Emotion skills training for medical students: a systematic review
Version of Record online: 5 SEP 2007
Volume 41, Issue 10, pages 935–941, October 2007
How to Cite
Satterfield, J. M. and Hughes, E. (2007), Emotion skills training for medical students: a systematic review. Medical Education, 41: 935–941. doi: 10.1111/j.1365-2923.2007.02835.x
- Issue online: 5 SEP 2007
- Version of Record online: 5 SEP 2007
- Received 15 December 2006; editorial comments to authors 5 March 2007; accepted for publication 9 May 2007
- review [publication type];
- education, medical, undergraduate/*standards;
- clinical competence/*standards;
Objective To identify emotion skills training methods and outcomes using a systematic review of medical student curricula studies.
Methods We searched the English language literature listed in the PubMed, Educational Resources Information Center (ERIC), PsycINFO and Web of Science databases, from 1980 to the present, using a comprehensive list of emotion skills keywords and subsequent hand searches. A total of 828 articles were initially identified. A manual search yielded 161 articles on broadly defined emotion skills educational programmes for medical students. A more stringent review and hand search of reference lists yielded a final 26 articles that included ‘other-directed’ emotion skills (i.e. cognitive and behavioural skills intended to manage the emotions of others), a description of the training programme, and assessment data.

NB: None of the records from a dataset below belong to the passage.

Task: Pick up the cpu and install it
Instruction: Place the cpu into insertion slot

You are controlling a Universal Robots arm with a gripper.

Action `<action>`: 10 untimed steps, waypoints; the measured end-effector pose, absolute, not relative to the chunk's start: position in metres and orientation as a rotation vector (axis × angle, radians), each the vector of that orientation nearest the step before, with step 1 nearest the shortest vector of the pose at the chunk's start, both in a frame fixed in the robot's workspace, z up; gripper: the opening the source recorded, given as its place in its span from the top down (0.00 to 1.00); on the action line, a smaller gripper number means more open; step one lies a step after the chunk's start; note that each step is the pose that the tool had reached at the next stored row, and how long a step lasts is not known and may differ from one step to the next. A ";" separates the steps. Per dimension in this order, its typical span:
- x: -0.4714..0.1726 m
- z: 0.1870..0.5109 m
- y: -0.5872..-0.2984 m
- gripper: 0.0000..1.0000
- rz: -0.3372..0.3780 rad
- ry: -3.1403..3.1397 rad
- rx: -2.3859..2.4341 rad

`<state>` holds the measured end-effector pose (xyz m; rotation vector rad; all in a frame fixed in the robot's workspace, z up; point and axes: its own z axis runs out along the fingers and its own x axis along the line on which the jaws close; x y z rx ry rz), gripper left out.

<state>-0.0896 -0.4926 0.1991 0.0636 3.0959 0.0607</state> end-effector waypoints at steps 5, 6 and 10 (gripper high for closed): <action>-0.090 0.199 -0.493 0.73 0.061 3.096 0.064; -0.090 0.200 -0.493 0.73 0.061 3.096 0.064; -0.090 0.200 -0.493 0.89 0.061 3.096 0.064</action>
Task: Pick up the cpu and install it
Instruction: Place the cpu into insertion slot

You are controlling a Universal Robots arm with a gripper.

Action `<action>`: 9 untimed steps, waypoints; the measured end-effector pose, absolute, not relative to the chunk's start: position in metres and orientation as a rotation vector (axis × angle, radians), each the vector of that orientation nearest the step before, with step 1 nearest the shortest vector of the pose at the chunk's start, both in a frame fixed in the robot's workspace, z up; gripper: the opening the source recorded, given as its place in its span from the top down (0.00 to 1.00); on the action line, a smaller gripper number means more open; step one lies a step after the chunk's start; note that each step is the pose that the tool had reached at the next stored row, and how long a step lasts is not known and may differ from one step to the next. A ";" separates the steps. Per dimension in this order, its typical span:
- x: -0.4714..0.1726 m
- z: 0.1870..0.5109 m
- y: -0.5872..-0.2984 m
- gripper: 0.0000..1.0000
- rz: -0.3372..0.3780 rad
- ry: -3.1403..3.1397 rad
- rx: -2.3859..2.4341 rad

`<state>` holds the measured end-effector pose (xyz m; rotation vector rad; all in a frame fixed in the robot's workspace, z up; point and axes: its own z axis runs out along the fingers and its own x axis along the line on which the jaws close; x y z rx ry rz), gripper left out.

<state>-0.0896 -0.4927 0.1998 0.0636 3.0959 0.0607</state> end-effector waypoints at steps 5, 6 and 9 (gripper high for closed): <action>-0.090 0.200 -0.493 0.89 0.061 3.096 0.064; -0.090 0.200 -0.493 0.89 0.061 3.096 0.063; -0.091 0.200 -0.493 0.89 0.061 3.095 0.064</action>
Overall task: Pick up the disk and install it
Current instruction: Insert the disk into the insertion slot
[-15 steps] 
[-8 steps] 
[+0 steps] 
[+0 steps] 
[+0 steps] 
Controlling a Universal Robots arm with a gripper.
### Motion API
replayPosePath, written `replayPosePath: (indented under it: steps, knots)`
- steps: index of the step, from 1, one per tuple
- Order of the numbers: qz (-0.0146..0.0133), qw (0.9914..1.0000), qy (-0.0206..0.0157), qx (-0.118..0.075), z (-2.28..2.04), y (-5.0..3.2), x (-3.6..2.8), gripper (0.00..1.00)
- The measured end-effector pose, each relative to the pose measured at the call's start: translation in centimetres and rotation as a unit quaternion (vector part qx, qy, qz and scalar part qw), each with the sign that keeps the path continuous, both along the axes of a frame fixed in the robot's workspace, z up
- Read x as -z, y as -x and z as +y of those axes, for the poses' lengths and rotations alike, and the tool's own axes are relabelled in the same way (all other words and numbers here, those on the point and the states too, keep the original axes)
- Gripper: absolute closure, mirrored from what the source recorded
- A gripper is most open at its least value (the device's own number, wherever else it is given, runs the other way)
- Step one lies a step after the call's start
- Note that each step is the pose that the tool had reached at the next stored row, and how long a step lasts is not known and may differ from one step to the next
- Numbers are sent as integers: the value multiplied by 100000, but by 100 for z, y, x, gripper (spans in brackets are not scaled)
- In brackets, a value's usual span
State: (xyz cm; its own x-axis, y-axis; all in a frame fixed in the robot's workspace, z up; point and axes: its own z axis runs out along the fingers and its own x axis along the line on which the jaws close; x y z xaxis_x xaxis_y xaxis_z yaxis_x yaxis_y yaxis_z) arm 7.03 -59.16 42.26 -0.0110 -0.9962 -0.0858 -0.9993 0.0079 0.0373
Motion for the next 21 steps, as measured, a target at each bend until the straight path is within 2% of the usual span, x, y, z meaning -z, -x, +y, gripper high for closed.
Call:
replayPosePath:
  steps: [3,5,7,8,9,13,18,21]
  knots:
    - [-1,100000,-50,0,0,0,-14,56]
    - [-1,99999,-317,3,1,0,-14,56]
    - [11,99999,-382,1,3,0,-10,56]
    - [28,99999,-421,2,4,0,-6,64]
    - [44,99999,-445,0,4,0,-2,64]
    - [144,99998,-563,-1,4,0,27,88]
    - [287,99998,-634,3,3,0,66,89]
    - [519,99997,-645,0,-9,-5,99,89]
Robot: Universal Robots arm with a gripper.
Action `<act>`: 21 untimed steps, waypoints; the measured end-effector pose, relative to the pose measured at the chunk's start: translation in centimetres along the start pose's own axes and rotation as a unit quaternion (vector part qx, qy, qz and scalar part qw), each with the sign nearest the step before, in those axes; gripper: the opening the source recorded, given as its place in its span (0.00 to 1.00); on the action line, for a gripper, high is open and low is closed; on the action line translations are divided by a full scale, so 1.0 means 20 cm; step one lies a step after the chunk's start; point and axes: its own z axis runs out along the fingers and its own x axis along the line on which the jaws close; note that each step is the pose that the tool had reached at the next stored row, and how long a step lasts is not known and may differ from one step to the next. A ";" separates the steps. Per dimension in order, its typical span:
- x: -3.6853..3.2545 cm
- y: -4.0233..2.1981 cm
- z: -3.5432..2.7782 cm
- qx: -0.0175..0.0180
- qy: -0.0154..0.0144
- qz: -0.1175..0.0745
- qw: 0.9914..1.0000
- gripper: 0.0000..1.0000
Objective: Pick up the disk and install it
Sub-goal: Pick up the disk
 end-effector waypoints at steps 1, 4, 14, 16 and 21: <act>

Results Emotion skills courses varied by total number of contact hours (2–64 hours), session frequency (from 1 session per day to 1 session every 6 months), duration (2 weeks to 2 years), pedagogy, patients targeted and educational outcomes. Student evaluation data were positive. Fifteen of 26 studies used objective emotion skills measures. Only 6/26 studies included a control or comparison condition and 5/26 used a randomised, controlled trial (RCT) design. All 5 RCTs showed positive outcomes with modest improvements in emotion communication skills, empathy, use of emotion words, supportive behaviours and enriched patient understanding.
Conclusions The heterogeneity of emotion skills curricular studies makes direct comparisons difficult. However, all controlled trials showed positive outcomes, suggesting the importance and effectiveness of ‘other-directed’ emotion skills training. No specific recommendations about curricular amount and frequency, timing and pedagogy can be made.